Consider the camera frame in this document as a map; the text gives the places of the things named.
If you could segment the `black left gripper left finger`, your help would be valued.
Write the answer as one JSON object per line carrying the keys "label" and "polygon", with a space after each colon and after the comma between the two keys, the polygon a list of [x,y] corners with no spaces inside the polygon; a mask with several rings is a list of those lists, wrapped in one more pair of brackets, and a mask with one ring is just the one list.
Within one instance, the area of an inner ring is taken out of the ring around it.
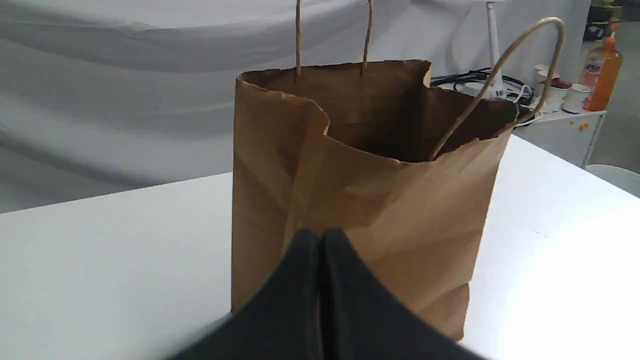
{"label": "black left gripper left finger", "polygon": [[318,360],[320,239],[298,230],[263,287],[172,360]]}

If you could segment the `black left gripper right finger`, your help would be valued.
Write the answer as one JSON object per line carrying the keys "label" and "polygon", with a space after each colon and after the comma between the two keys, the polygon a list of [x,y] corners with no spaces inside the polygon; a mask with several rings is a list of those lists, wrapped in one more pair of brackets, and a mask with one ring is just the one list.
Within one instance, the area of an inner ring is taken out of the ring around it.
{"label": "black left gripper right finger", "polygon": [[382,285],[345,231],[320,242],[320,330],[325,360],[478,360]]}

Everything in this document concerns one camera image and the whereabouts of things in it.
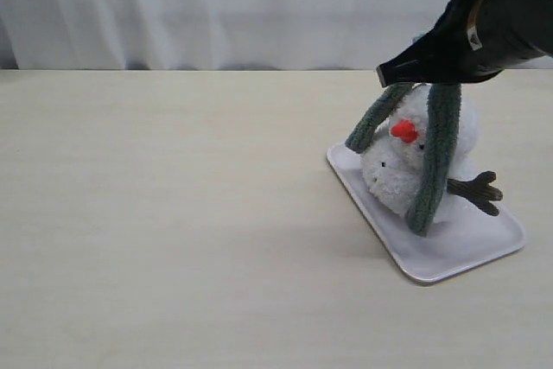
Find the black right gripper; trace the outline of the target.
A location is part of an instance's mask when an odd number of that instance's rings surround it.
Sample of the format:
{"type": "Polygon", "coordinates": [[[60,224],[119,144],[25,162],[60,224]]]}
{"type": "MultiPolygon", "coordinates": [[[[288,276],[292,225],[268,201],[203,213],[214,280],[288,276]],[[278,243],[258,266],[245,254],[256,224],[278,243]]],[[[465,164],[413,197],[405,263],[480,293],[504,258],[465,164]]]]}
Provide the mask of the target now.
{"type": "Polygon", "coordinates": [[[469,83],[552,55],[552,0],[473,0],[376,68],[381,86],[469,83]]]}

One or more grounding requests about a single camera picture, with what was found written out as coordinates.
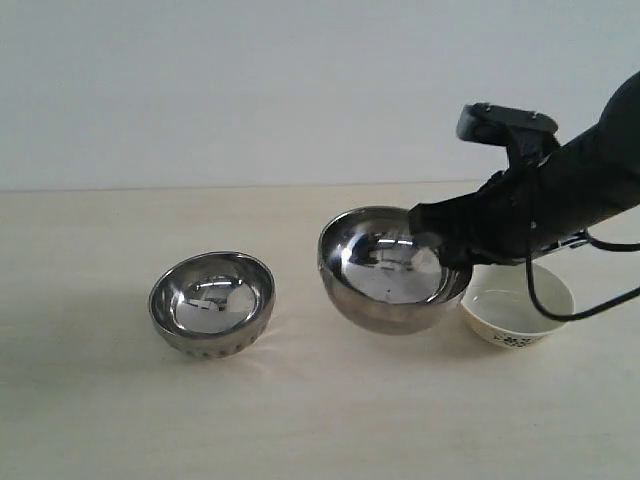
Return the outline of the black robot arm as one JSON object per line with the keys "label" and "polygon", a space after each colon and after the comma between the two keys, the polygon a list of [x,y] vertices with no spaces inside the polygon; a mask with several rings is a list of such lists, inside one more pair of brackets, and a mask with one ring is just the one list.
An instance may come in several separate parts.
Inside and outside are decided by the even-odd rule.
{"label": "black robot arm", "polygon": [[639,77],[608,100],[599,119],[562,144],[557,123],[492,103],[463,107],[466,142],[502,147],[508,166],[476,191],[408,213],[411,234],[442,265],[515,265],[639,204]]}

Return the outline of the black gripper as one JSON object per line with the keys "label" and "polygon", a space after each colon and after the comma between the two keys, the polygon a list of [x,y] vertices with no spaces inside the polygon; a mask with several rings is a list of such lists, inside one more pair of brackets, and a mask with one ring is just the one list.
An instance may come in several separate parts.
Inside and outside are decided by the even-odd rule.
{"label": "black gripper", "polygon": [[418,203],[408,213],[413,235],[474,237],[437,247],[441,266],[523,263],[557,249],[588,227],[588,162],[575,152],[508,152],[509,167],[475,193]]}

---

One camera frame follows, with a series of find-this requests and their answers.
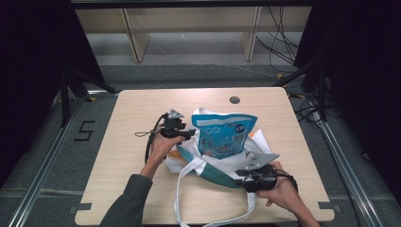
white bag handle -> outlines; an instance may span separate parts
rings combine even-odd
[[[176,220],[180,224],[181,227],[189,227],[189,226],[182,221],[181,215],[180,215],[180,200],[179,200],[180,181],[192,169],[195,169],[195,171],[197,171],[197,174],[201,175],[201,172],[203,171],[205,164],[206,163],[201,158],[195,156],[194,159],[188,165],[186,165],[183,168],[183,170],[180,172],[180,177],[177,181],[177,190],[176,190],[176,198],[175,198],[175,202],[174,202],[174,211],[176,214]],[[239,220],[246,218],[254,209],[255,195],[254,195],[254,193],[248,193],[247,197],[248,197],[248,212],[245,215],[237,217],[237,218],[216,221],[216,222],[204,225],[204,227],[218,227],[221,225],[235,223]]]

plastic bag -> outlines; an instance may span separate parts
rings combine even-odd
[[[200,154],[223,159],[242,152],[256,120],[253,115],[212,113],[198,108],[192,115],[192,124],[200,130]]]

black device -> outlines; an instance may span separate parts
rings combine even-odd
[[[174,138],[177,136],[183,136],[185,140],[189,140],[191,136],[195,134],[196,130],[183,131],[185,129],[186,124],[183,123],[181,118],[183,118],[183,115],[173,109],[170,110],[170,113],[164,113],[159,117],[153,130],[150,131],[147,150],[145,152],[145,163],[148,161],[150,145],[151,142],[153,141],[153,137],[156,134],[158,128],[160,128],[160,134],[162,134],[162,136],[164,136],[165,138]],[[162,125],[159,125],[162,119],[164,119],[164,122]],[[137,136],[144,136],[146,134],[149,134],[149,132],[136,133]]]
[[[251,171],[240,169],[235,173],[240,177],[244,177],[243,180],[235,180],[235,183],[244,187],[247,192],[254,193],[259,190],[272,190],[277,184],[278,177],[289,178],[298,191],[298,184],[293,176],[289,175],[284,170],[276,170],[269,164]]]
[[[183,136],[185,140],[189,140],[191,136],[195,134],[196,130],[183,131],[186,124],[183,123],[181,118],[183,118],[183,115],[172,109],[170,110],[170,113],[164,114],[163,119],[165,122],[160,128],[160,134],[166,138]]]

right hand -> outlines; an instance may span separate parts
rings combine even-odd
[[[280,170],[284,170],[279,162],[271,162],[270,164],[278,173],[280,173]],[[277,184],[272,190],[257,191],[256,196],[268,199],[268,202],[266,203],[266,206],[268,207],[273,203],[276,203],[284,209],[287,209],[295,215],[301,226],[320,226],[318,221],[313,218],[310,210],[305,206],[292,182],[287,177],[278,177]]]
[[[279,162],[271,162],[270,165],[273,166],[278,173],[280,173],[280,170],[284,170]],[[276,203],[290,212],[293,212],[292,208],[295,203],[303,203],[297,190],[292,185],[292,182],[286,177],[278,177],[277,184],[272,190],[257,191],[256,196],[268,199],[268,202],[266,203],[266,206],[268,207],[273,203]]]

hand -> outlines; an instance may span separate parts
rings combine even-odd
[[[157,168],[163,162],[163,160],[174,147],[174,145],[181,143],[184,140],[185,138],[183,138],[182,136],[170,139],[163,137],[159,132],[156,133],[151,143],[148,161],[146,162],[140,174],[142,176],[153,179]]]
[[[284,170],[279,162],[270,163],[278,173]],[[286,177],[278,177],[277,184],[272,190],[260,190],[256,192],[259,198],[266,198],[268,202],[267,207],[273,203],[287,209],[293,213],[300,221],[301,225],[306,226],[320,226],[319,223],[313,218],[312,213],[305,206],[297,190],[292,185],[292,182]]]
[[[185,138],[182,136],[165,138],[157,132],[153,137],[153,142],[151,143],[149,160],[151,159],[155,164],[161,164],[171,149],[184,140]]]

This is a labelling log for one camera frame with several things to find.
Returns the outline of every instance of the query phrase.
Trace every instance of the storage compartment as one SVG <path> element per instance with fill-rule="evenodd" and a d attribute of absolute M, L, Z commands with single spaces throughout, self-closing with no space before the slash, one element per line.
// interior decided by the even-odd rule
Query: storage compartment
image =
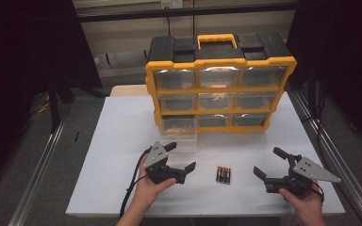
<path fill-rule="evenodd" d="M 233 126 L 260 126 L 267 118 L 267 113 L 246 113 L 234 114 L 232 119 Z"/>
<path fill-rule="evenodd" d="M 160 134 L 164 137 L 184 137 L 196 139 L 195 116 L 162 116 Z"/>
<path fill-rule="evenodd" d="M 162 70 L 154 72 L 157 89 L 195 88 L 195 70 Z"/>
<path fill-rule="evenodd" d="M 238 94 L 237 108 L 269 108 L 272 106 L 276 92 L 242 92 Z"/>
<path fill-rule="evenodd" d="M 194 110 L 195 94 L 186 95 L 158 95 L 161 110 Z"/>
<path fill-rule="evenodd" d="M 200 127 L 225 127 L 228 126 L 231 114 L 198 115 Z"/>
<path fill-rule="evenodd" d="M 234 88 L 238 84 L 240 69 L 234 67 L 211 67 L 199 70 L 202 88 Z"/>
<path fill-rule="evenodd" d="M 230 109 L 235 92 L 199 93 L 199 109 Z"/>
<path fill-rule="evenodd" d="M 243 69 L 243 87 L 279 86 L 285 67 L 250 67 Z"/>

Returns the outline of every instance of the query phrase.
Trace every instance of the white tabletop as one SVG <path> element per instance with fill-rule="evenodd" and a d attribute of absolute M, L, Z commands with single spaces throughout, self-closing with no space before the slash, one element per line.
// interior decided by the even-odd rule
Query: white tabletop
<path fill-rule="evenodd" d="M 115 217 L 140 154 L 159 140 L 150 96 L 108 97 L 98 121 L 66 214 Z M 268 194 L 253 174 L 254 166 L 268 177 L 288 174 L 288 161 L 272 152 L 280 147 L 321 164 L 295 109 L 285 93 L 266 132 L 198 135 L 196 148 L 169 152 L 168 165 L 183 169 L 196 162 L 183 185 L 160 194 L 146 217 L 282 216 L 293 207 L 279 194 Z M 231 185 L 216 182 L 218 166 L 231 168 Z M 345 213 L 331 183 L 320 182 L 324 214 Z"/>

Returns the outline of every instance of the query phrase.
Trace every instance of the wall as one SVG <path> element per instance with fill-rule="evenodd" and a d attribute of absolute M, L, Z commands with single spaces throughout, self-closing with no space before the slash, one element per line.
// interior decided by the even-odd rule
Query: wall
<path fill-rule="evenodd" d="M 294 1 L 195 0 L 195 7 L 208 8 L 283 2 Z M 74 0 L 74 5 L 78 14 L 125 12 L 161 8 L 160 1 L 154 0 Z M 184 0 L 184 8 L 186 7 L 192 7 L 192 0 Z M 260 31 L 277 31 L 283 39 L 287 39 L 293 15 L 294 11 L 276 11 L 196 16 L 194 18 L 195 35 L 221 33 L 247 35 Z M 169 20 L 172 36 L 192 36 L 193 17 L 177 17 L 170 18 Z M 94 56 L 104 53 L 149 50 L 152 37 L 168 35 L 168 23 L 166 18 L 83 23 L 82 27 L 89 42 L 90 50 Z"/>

* **Exercise details**:
In the records above, locate the lines holding the word "compartment". Copy each of them.

* **Exercise answer**:
Trace every instance of the storage compartment as one SVG <path> element per instance with fill-rule="evenodd" and a d attribute of absolute M, L, Z commands with single spaces throughout, self-closing with no space before the slash, one element per line.
Query: storage compartment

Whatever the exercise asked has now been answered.